EXERCISE BRIEF -
Reproduce precisely the lines between the start of the data below and the line with "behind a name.", both included.
┌─ STORED DATA
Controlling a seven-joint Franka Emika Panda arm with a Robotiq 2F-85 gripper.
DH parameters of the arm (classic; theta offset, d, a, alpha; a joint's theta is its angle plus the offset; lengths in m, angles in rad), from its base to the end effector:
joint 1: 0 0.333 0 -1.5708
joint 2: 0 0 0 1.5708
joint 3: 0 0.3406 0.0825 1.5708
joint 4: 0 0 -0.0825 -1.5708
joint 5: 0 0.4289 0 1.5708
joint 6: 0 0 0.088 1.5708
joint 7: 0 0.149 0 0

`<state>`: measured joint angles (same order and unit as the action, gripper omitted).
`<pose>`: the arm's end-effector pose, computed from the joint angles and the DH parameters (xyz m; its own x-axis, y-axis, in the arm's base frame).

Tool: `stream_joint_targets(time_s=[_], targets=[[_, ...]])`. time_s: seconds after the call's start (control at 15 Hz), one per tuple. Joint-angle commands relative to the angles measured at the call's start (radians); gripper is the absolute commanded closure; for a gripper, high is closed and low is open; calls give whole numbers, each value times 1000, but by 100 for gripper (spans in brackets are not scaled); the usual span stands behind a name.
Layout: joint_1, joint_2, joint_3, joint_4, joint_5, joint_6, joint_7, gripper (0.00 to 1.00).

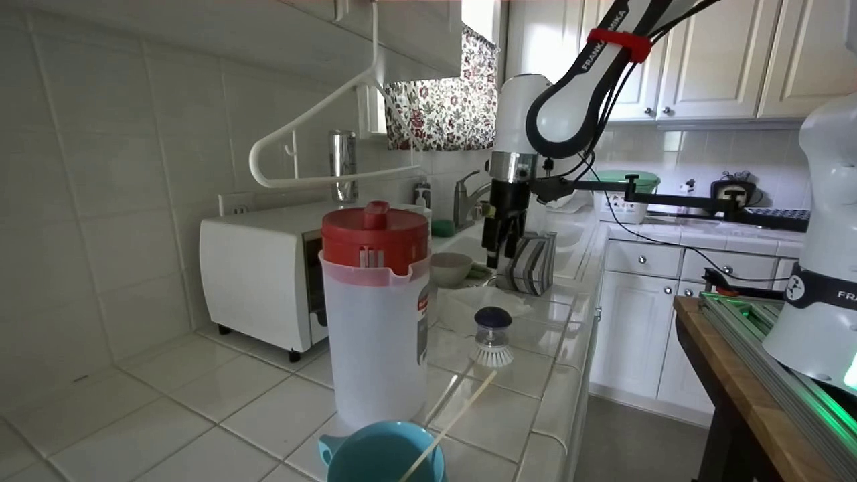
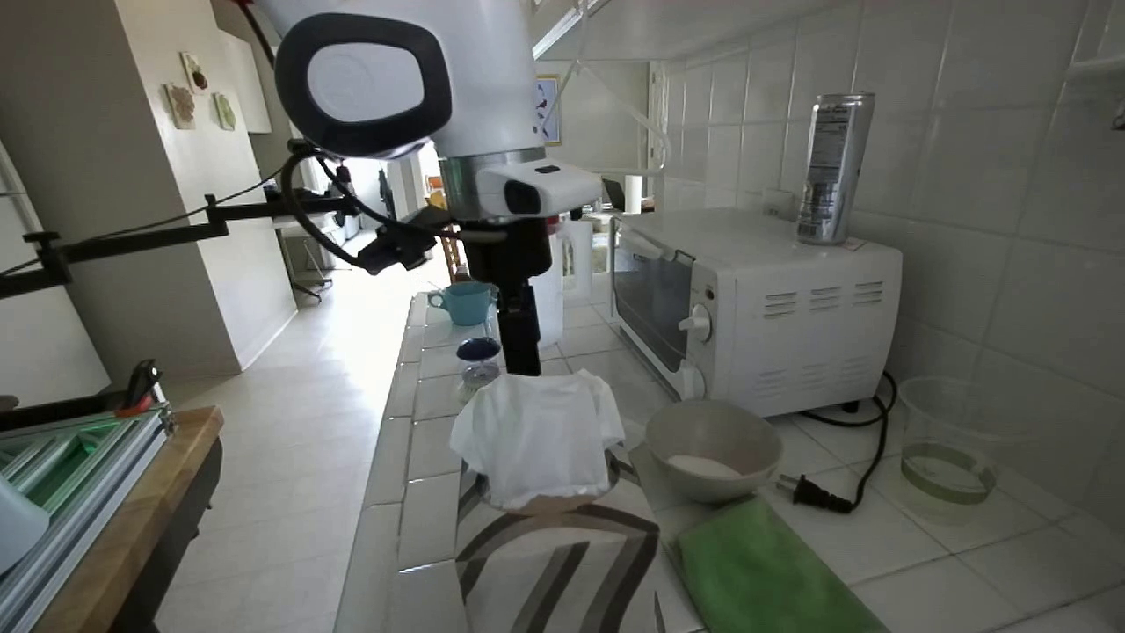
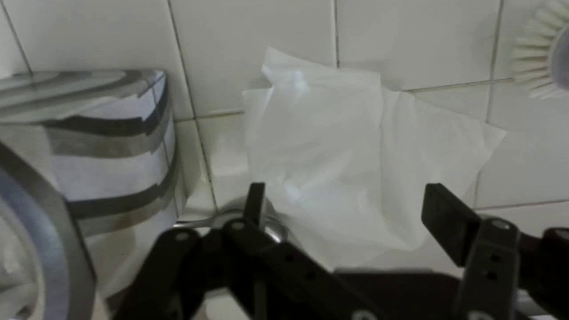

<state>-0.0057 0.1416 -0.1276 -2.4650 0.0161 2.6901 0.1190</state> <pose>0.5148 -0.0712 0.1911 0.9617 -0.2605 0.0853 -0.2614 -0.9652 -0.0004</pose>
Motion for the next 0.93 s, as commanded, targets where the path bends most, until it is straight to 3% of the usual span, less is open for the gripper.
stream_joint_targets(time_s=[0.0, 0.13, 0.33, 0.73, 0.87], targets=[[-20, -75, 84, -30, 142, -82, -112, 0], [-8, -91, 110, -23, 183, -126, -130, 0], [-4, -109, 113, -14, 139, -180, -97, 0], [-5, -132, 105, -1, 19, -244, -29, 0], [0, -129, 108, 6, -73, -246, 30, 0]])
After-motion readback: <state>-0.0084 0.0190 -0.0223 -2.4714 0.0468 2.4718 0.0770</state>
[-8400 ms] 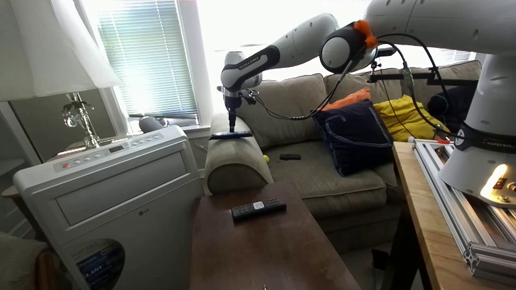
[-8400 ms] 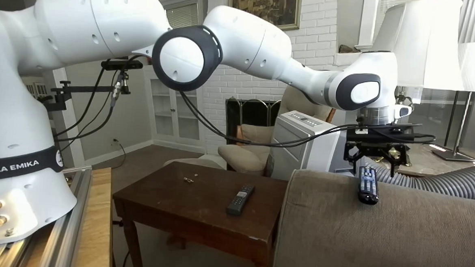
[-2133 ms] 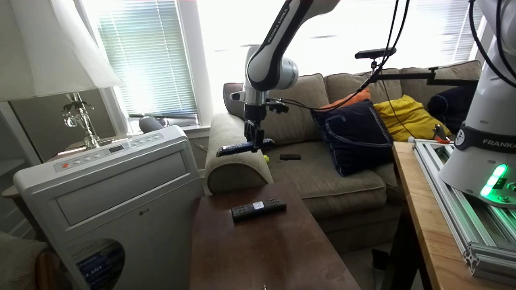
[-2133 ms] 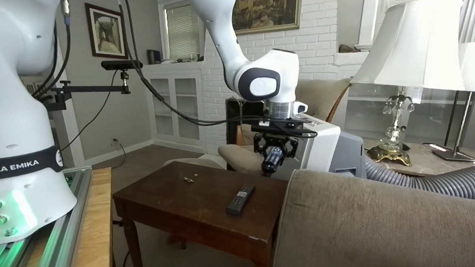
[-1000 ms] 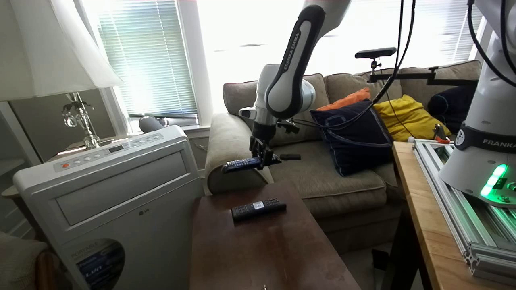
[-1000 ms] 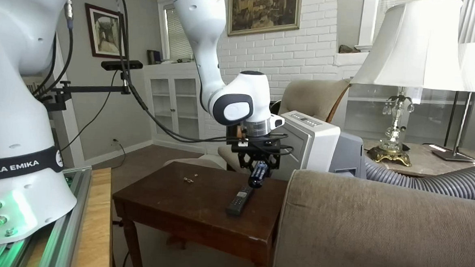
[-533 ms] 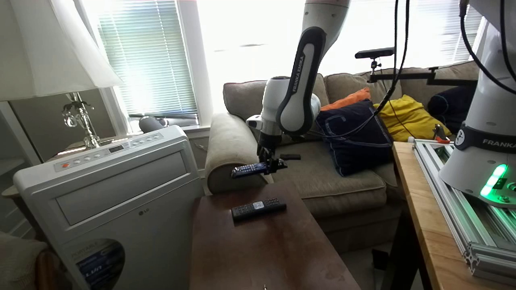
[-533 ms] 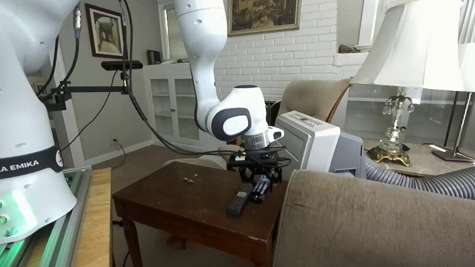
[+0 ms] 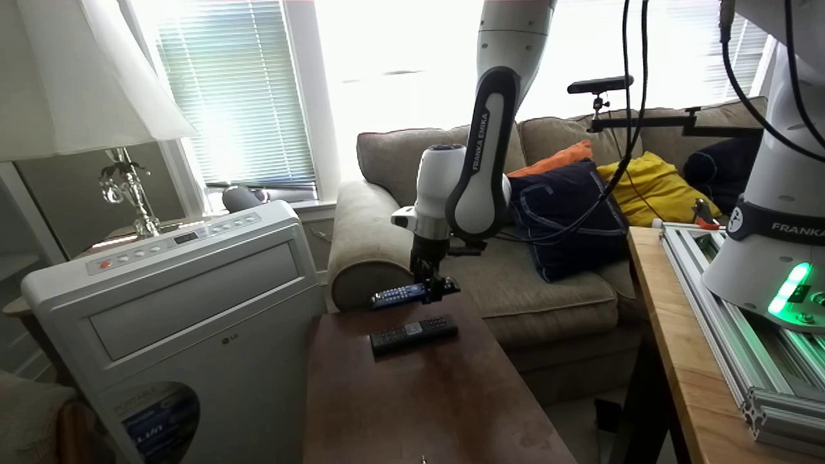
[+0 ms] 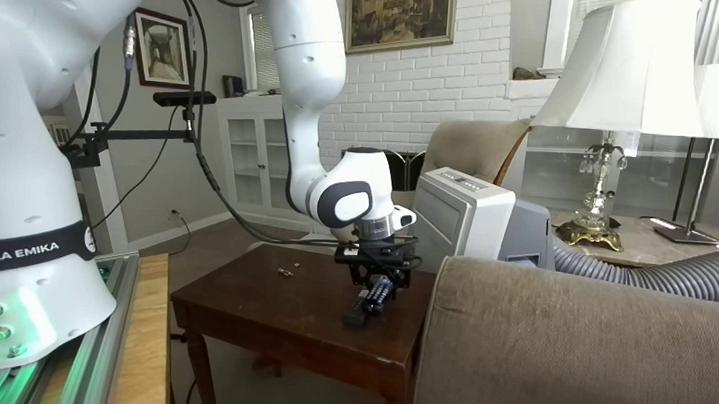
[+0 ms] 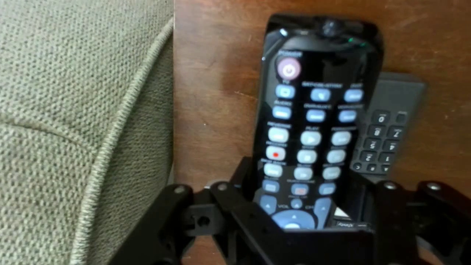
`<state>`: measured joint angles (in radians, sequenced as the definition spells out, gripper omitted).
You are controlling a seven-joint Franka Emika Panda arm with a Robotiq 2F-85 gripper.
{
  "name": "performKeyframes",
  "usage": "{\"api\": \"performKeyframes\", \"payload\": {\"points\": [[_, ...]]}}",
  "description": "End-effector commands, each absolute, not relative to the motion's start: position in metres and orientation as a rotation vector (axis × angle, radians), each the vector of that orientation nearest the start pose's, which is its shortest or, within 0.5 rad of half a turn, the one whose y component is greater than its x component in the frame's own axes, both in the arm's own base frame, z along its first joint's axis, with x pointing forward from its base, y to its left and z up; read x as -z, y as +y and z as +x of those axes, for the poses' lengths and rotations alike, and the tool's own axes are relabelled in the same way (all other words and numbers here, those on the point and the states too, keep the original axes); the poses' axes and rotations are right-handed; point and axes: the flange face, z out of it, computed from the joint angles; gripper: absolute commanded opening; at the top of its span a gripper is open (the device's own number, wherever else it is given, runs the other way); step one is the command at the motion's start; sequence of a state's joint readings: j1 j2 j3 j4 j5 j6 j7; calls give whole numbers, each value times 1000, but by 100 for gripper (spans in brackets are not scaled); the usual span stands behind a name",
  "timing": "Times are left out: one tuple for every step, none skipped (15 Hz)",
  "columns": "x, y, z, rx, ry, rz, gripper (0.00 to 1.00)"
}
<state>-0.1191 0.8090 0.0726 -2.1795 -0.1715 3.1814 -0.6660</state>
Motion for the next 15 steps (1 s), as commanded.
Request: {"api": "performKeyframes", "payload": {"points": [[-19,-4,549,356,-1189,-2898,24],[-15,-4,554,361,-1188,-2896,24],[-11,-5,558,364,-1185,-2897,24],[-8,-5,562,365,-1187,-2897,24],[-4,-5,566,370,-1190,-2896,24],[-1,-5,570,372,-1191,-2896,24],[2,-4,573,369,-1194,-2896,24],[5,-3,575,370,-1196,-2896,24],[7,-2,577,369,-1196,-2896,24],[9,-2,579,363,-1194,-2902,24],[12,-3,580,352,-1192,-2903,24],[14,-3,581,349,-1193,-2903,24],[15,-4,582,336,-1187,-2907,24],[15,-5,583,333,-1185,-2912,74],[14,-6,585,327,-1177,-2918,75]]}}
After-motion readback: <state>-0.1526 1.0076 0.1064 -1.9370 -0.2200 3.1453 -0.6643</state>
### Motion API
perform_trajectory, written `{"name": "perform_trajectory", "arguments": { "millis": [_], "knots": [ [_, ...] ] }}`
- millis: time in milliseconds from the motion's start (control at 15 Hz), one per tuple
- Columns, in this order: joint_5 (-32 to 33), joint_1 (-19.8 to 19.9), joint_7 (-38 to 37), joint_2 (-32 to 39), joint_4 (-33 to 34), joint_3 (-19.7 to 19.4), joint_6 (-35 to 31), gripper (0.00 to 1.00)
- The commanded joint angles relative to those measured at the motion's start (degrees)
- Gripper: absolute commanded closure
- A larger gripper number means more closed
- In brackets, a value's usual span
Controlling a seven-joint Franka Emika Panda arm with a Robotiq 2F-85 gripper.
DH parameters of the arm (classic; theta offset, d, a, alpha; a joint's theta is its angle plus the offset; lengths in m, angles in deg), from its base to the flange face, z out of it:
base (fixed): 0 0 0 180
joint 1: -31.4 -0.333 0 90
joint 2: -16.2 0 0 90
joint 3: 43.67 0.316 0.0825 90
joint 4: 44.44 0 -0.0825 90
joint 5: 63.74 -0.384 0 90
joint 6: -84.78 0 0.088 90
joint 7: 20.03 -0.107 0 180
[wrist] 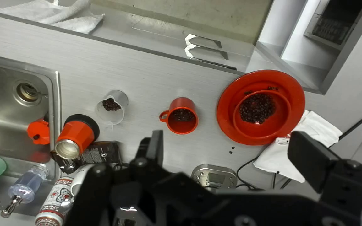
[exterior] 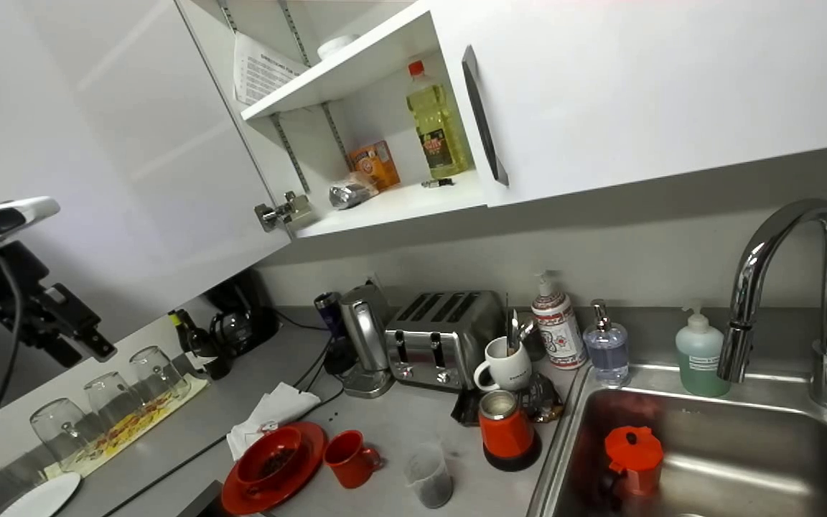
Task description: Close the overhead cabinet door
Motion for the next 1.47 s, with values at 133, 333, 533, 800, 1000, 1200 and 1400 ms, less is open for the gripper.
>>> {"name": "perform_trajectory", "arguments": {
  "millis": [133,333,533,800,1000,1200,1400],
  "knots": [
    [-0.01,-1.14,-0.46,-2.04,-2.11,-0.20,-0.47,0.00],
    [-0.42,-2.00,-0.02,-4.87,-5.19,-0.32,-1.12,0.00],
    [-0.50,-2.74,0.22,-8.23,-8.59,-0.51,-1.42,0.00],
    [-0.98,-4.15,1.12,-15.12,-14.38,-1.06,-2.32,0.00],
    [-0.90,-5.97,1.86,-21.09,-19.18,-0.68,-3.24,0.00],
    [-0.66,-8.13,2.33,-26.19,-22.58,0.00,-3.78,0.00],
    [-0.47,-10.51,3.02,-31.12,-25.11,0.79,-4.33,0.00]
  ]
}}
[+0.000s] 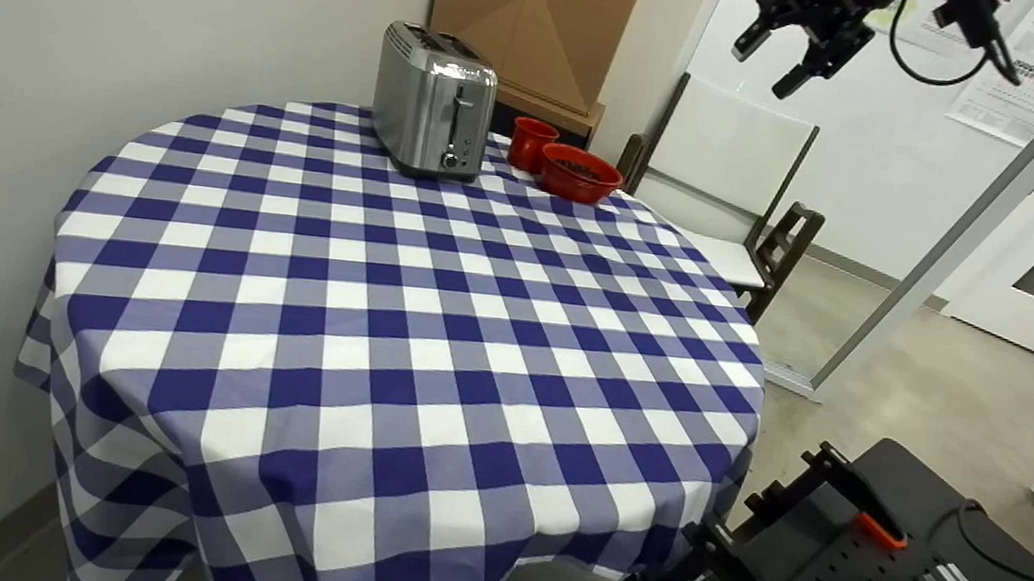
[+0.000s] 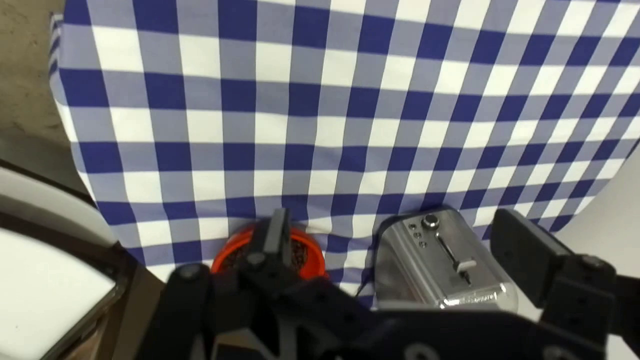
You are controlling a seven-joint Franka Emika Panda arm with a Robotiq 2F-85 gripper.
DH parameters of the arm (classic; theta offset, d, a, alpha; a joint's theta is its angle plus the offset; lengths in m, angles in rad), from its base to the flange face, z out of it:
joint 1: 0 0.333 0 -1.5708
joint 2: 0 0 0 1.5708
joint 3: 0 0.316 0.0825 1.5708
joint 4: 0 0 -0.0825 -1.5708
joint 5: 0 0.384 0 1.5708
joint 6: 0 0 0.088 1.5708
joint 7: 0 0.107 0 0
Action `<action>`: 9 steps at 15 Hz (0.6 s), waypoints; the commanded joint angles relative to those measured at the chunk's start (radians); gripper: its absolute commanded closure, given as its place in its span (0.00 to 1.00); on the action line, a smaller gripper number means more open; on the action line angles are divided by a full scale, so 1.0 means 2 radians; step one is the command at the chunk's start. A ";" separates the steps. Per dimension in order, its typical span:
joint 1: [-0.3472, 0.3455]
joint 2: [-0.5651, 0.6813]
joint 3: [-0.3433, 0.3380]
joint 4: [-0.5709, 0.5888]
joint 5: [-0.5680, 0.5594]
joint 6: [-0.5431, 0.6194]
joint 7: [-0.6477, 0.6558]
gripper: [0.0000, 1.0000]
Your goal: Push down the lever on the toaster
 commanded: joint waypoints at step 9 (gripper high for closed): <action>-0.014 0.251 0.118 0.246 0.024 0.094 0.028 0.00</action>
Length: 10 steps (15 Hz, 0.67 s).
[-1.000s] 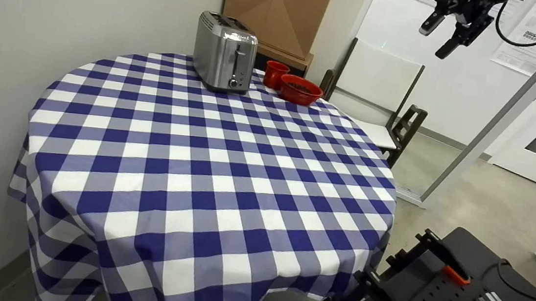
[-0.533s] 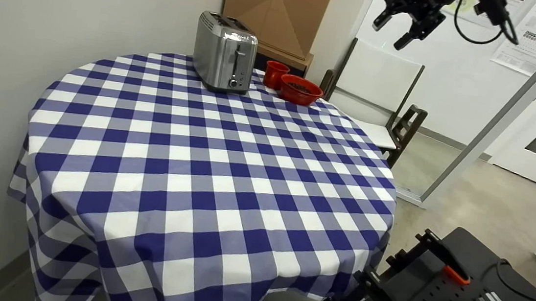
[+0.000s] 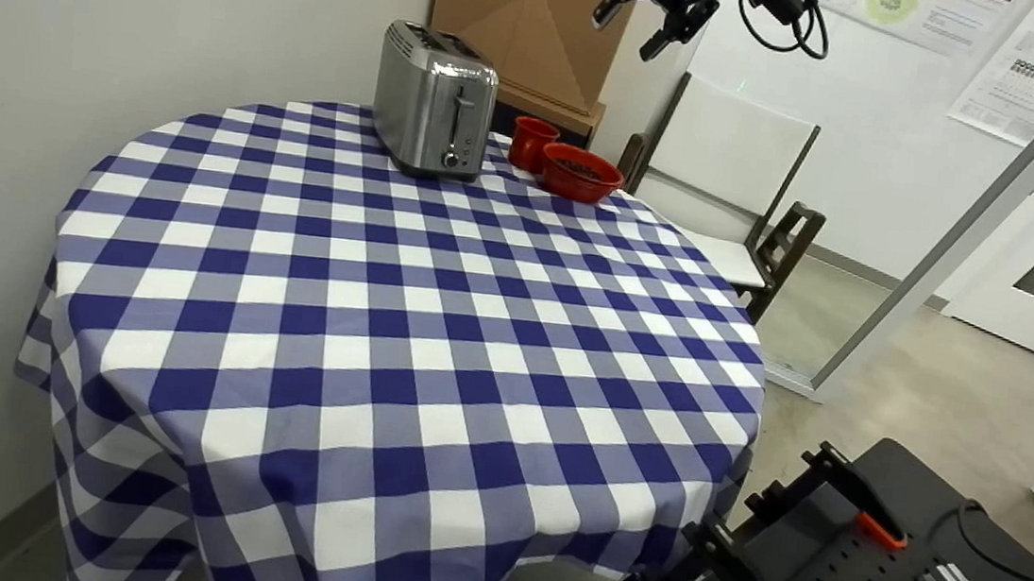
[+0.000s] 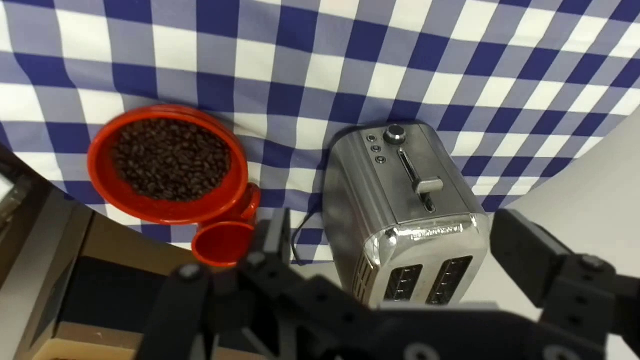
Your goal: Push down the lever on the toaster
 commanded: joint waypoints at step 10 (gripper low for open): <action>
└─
ANSWER BOX -
Controlling a seven-joint Franka Emika Panda arm with a Robotiq 2F-85 gripper.
DH parameters of the arm (classic; theta offset, d, a, alpha; a joint's theta is its angle plus the offset; lengths in m, angles in rad), from its base to the end effector:
joint 1: 0 0.333 0 -1.5708
joint 2: 0 0 0 1.5708
joint 3: 0 0.3406 0.0825 1.5708
joint 4: 0 0 -0.0825 -1.5708
joint 5: 0 0.4289 0 1.5708
joint 6: 0 0 0.088 1.5708
joint 7: 0 0.149 0 0

`<state>`: measured joint angles (same order and unit as the action, gripper omitted).
`<pose>`: the arm's end-effector pose, computed from the joint angles and the DH parameters (xyz m; its own x-axis, y-axis, in the arm's base frame).

Tool: `stream_joint_targets(time_s=[_], targets=[[_, ...]])`. time_s: seconds after the call's start (control at 15 Hz), one per tuple. Joint-angle commands relative to the angles measured at the call's start (radians); gripper is the absolute commanded closure; for a gripper, high is closed and low is open; calls give whole numbers, each value times 1000, but by 100 for gripper (spans in brackets are not scaled); the usual span stands behind a name.

The response to this exercise is complete.